● **YOUR GOAL**
Count how many lines in the material below hold the word "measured"; the reply is that number alone.
======== DATA UNDER STUDY
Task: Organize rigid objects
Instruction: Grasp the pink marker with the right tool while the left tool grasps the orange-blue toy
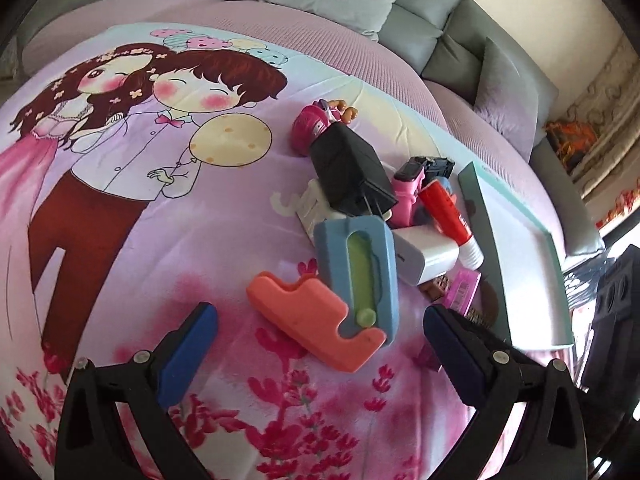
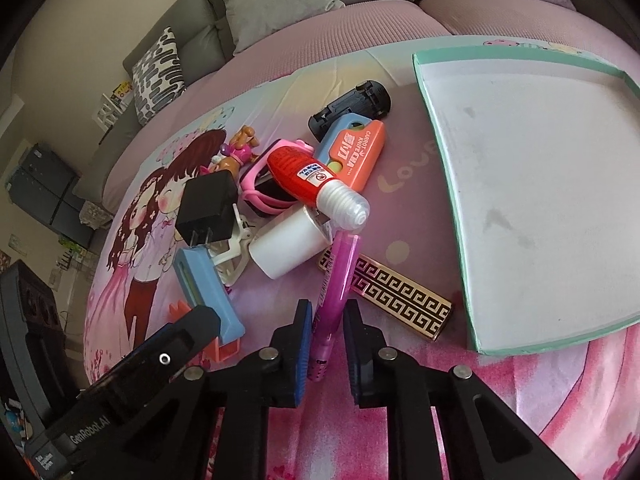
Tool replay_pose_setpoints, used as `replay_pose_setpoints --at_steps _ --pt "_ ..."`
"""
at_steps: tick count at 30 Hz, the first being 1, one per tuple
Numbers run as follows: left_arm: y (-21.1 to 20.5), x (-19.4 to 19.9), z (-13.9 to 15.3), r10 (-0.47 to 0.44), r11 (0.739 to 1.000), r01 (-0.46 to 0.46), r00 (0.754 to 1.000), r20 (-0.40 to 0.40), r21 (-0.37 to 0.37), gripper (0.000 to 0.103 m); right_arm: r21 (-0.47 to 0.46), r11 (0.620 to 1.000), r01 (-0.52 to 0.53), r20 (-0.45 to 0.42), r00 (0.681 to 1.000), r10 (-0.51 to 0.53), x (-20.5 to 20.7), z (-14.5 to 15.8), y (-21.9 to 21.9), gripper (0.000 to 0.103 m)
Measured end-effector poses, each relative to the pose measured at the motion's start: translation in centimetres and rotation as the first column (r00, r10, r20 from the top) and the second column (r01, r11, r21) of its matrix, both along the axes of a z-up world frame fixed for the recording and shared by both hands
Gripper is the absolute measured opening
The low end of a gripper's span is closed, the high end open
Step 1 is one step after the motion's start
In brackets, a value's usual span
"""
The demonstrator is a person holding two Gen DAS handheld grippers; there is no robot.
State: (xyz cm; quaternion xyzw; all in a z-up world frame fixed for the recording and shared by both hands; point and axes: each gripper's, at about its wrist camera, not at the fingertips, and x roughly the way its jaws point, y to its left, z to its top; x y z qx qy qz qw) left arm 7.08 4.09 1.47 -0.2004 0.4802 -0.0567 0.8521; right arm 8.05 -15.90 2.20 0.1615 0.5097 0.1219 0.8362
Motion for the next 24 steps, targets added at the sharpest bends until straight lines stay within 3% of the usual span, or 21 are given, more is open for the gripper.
replay_pose_setpoints --at_steps 8,10,14,16,24 --pt "-0.9 1.2 -0.2 0.059 0.997 -0.057 0.997 -0.043 0.053 0.095 -0.028 1.0 -0.007 0.012 1.0 0.007 -0.1 0.0 0.3 0.017" --pt "-1.0 1.2 -0.2 0.066 0.995 -0.062 0.997 -0.048 0.075 0.084 -0.032 0.999 -0.008 0.013 1.0 0.009 -0.1 0.0 0.4 0.017" --pt "-1.3 1.5 0.0 0.059 0.997 -0.056 0.997 -0.047 0.059 0.075 -0.037 0.999 -0.01 0.014 1.0 0.01 -0.2 0.0 0.5 0.017" --pt "-1.3 1.4 0.2 0.054 0.998 -0.052 0.998 -0.045 0.042 0.057 -0.037 0.999 -0.011 0.015 1.0 0.012 -0.2 0.0 0.6 0.017" --pt "-1.5 0.9 0.0 0.033 0.999 -0.032 0.998 -0.06 0.019 0.043 -0.009 1.0 0.0 0.01 1.0 0.0 -0.7 0.2 0.0 0.014"
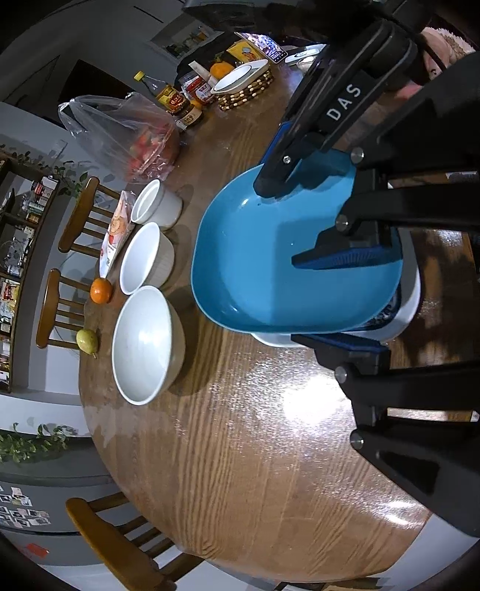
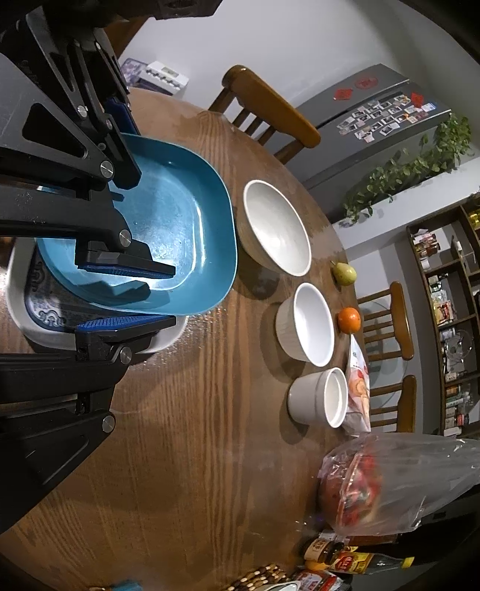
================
● **EXERCISE SOLUTION**
2